Given data

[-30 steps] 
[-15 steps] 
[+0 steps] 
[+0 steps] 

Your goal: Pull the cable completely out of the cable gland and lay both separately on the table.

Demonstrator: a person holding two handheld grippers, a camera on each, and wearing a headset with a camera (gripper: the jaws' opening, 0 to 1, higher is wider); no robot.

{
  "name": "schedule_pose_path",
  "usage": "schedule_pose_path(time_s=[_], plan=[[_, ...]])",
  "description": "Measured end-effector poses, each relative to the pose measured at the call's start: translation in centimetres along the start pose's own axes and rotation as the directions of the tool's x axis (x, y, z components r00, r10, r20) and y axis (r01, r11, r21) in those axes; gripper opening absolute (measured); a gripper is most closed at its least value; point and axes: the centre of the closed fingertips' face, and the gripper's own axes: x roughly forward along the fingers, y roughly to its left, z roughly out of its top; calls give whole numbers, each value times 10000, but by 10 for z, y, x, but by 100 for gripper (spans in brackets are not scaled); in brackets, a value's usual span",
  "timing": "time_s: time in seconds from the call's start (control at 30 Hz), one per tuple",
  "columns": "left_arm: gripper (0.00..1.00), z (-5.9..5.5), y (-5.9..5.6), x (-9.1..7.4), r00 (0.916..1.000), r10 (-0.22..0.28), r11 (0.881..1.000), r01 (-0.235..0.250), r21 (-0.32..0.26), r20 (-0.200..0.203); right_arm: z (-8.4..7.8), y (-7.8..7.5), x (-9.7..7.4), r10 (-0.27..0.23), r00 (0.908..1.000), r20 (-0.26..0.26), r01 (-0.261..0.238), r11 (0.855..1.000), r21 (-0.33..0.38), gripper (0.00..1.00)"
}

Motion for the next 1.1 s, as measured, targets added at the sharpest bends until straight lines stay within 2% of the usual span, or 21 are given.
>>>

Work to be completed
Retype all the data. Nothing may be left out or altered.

Exercise response
[-30 steps] 
[-15 steps] 
[+0 steps] 
[+0 steps] 

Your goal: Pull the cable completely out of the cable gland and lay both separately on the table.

Demonstrator: a person holding two handheld grippers, a camera on each, and wearing a headset with a camera (gripper: the jaws' opening, 0 to 1, higher is wider); no robot.

{
  "name": "schedule_pose_path",
  "usage": "schedule_pose_path(time_s=[_], plan=[[_, ...]])",
  "description": "Measured end-effector poses, each relative to the pose measured at the call's start: translation in centimetres along the start pose's own axes and rotation as the directions of the tool's x axis (x, y, z components r00, r10, r20) and y axis (r01, r11, r21) in those axes; gripper opening absolute (measured); a gripper is most closed at its least value; point and axes: the centre of the closed fingertips' face, and the gripper's own axes: x roughly forward along the fingers, y roughly to its left, z roughly out of its top; calls give whole numbers, each value times 10000, but by 10 for z, y, x, but by 100 for gripper (spans in brackets are not scaled); in brackets, a value's usual span",
  "timing": "time_s: time in seconds from the call's start (control at 30 Hz), one per tuple",
  "columns": "left_arm: gripper (0.00..1.00), z (-5.9..5.5), y (-5.9..5.6), x (-9.1..7.4), r00 (0.916..1.000), r10 (-0.22..0.28), r11 (0.881..1.000), r01 (-0.235..0.250), r21 (-0.32..0.26), r20 (-0.200..0.203); right_arm: z (-8.4..7.8), y (-7.8..7.5), x (-9.7..7.4), r10 (-0.27..0.23), r00 (0.908..1.000), r20 (-0.26..0.26), r01 (-0.261..0.238), r11 (0.855..1.000), r21 (-0.33..0.38), gripper (0.00..1.00)"
}

Motion for the next 1.1 s, as measured, targets added at the sharpest bends until straight lines stay within 2% of the usual span, or 21 are given.
>>>

The answer has been given in full.